I need each line of the entries below that includes the string "target".

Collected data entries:
------------------------------------------------------------------------

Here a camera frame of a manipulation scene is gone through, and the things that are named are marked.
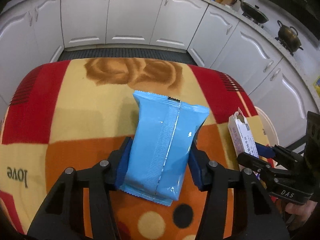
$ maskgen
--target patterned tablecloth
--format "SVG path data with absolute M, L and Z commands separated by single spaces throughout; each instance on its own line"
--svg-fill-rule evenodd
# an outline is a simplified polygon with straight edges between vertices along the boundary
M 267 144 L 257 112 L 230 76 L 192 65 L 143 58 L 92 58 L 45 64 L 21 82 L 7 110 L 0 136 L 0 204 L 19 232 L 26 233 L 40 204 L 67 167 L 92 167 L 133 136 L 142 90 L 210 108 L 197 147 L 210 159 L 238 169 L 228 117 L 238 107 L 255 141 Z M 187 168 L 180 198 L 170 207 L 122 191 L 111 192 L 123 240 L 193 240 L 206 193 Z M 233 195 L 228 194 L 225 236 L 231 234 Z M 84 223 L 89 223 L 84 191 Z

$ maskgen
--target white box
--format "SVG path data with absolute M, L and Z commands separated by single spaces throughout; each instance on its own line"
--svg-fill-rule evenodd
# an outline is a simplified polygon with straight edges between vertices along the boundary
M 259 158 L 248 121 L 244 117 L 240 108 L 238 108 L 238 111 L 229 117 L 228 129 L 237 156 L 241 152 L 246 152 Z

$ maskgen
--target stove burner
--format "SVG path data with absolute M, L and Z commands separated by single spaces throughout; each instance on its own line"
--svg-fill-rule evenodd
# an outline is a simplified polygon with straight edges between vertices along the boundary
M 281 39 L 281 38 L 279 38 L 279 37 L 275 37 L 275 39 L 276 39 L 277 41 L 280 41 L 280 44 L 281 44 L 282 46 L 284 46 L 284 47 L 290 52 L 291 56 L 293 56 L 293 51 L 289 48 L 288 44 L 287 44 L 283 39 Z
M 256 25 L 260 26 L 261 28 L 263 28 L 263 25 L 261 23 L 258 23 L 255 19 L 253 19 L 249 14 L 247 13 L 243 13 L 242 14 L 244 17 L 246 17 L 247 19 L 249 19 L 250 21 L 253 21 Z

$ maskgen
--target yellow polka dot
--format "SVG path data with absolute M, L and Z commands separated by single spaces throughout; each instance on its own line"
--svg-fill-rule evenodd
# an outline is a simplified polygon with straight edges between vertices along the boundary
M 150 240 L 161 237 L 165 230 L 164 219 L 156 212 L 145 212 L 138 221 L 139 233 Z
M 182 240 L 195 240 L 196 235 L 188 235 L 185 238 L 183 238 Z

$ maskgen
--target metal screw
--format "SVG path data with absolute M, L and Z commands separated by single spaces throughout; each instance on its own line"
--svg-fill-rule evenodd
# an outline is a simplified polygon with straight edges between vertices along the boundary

------------------------------------------------------------------------

» SOLUTION FOR THIS PROBLEM
--target patterned tablecloth
--target white box
--target stove burner
--target yellow polka dot
--target metal screw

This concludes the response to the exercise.